TASK PROMPT: In the listing that follows, the lines starting at the one containing "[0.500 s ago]" and ending at the one containing "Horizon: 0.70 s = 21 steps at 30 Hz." are to be returned exactly, both boundary lines included, and no others.

SUPPLIED MATERIAL:
★ ★ ★
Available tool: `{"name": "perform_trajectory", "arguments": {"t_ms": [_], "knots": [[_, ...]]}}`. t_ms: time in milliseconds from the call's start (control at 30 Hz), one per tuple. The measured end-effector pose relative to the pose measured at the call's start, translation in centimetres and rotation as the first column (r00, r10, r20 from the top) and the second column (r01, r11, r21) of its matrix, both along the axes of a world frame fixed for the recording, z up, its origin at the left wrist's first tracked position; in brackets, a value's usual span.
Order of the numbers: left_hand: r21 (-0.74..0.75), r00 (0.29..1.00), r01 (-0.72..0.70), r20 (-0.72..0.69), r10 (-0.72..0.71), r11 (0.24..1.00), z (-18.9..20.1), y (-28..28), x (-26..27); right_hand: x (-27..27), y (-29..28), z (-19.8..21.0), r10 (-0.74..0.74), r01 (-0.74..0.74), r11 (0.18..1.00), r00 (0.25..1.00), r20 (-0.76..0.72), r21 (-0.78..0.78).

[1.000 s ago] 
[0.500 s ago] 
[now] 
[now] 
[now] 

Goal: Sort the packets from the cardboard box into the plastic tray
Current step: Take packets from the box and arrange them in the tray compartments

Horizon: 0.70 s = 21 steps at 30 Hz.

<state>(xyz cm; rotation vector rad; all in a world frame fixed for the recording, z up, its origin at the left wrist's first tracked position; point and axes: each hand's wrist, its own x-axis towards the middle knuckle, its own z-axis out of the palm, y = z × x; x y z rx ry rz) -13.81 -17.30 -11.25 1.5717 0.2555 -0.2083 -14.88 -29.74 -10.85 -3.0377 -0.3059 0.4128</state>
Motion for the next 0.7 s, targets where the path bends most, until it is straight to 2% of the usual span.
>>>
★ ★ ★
EXERCISE ANSWER:
[0.500 s ago] 
[now] 
[now] 
[now] 

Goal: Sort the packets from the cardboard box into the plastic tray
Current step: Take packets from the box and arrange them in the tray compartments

Horizon: 0.70 s = 21 steps at 30 Hz.

The output has been completed.